Nel 2019, è stata pubblicata la nuova linea guida S1 “Gestione delle vie aeree pre-ospedaliere”. La preossigenazione e la ventilazione con maschera sono di importanza centrale. Due studi hanno fornito risposte chiare in merito.
Le intubazioni nel reparto di terapia intensiva sono molto spesso accompagnate da complicazioni, alcune delle quali sono gravi. Il più delle volte, i medici devono affrontare un calo della saturazione di ossigeno, con conseguenti problemi cardiaci. A questo proposito, ricercatori francesi e statunitensi hanno studiato la preossigenazione durante l’intubazione utilizzando l’ossigenoterapia ad alto flusso e l’hanno confrontata con la ventilazione non invasiva (NIV).

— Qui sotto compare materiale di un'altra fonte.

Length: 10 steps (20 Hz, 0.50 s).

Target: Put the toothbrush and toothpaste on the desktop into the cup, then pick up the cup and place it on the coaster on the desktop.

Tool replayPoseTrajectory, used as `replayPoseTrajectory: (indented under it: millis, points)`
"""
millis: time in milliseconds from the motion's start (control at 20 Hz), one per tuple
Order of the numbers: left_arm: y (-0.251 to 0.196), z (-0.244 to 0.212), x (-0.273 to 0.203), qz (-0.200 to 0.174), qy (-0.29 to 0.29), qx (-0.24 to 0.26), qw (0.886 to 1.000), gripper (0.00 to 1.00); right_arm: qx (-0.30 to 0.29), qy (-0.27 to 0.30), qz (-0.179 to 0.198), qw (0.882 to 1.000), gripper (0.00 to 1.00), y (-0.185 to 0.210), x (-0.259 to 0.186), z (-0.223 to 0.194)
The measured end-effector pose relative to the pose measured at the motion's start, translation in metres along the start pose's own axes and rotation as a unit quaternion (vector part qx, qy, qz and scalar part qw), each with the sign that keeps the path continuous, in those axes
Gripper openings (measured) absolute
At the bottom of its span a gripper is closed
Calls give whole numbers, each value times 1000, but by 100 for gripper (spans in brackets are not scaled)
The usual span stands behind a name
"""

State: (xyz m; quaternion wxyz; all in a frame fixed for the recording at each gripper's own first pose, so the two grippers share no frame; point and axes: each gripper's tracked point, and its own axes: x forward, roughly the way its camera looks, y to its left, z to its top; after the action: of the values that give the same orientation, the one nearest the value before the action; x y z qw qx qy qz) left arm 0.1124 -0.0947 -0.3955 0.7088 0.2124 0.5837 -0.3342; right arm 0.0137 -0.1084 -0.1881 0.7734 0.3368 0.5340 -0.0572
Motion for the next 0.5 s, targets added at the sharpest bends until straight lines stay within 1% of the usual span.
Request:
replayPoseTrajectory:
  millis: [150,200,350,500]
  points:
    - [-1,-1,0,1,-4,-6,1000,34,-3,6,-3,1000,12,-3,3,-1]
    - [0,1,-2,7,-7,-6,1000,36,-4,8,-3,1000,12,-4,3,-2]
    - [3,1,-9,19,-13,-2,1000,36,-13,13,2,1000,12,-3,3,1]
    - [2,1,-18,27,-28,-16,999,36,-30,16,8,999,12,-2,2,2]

Nello studio multicentrico FLORALE-2 [2], condotto in Francia, i pazienti di 28 unità di terapia intensiva con insufficienza respiratoria acuta ipossica (PaO2/FiO2 ≤300 mmHg) sono stati randomizzati a un braccio NIV (n=142) e a un braccio O2 ad alto flusso (n=171) per la preossigenazione. La prestazione prima dell’intubazione è durata 5 minuti con ossigeno al 100%; l’endpoint primario era l’ipossiemia grave, cioè le situazioni in cui si verificava un calo della saturazione al di sotto dell’80%. Questo endpoint è stato documentato nel 23% dei pazienti con NIV e nel 27% del gruppo HFNC.
Tuttavia, la situazione è diversa nel sottogruppo di pazienti che presentavano un’ipossiemia basale più grave (PaO2/FiO2 <200 mmHg). Qui è stata osservata una differenza statisticamente significativa a favore della ventilazione non invasiva. Nella sola somministrazione di ossigeno ad alto flusso, il 35% (n=44) è andato incontro a desaturazione, mentre nel gruppo NIV ciò è avvenuto solo nel 24% (n=28) (Fig. 1).

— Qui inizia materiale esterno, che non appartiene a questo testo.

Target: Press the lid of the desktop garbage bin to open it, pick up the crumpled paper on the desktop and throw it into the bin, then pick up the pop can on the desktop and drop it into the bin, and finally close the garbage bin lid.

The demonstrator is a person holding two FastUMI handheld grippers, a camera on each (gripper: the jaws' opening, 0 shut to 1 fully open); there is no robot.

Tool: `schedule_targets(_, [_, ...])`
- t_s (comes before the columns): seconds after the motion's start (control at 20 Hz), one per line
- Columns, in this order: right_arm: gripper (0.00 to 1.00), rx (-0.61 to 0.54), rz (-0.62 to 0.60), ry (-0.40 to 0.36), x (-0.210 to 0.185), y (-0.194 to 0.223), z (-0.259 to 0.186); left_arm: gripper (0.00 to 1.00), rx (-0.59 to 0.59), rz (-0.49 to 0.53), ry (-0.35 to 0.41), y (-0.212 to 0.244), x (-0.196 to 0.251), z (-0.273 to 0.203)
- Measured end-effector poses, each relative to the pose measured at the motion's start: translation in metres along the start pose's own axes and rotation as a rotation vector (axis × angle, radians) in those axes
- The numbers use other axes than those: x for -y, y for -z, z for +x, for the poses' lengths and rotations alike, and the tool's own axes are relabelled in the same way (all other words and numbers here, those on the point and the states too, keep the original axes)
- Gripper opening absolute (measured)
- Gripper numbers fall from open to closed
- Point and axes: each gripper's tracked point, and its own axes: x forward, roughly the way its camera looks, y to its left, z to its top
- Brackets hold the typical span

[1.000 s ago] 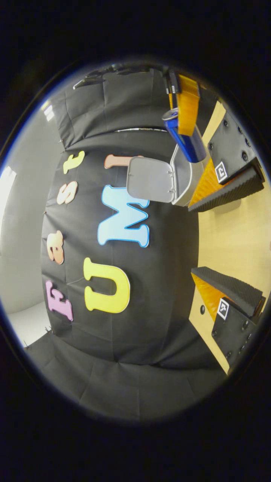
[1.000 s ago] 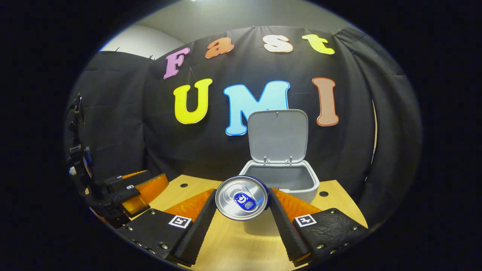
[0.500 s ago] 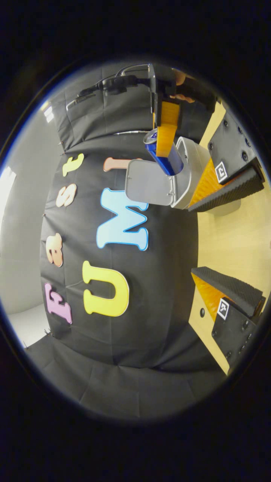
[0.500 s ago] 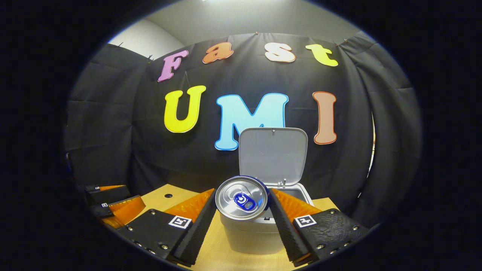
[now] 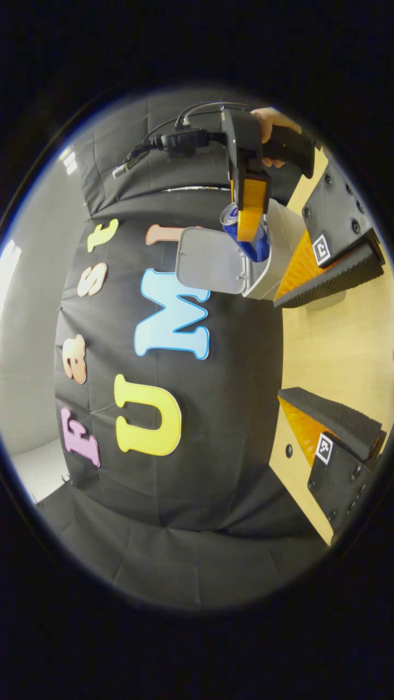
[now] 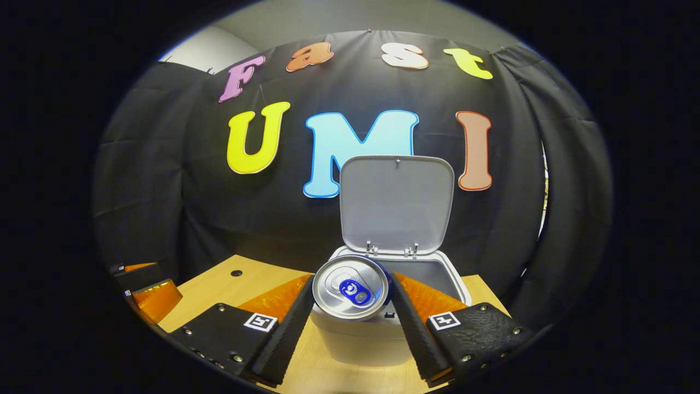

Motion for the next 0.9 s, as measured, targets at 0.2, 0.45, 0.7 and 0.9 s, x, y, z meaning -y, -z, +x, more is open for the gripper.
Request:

Anche un altro studio [3] ha esaminato questo problema e ha posto una domanda molto semplice: La preossigenazione con ventilazione a sacco ha senso o è pericolosa? In terapia intensiva, il 40% di tutte le intubazioni porta a un’ipossiemia critica, con complicazioni cardiache, instabilità emodinamica o addirittura rianimazione e morte come conseguenza.
Lo studio multicentrico, randomizzato e non cieco ha incluso 401 pazienti adulti in 7 unità di terapia intensiva statunitensi con un’indicazione per l’intubazione (ma sono stati esclusi quelli con un’indicazione per l’intubazione d’emergenza e/o un rischio maggiore di aspirazione). L’età mediana dei pazienti era di 60 anni, il 50% aveva sepsi o shock settico e il 60% aveva un’insufficienza respiratoria ipossica.
I pazienti sono stati divisi in un gruppo che ha ricevuto una ventilazione a sacco con un tasso di ossigeno di >15 l/min e una pressione positiva di fine espirazione di 5-10 cm H2Oa 10 respiri/min prima dell’intubazione (n=199), e un gruppo di controllo che non ha ricevuto alcuna ventilazione, ma il 77,7% ha ricevuto ossigeno supplementare tramite maschera di ossigeno (n=202). Il risultato è stato chiaro: i pazienti che in precedenza erano stati ventilati attivamente hanno avuto un decorso significativamente migliore. La percentuale di pazienti che hanno mostrato desaturazione era significativamente più bassa in questo caso. E: non c’è stata una differenza significativa nella frequenza delle aspirazioni nel gruppo della borsa (2,5%) rispetto al gruppo di controllo (4%) – ma questo deve essere considerato alla luce del fatto che i pazienti ad alto rischio sono stati esclusi da questo studio (Fig. 2).
In sintesi, entrambi gli studi dimostrano l’utilità della preossigenazione prima dell’intubazione, come richiesto anche dalla linea guida. Il fatto che si utilizzi la NIV o l’HFNC per il supporto alla ventilazione non è di fondamentale importanza. È fondamentale che in ogni caso si raggiunga un’ossigenazione sufficientemente elevata dell’organismo.
Fonte: Pneumo-Update Mainz (D)
Letteratura:
- Timmermann A, et al: Linea guida S1 Gestione delle vie aeree pre-ospedaliere 2019.
- Frat JP, et al: Lancet Respir Med 2019; 7: 303-312.
- Casey JD, et al: N Engl J Med 2019; 380: 811-821.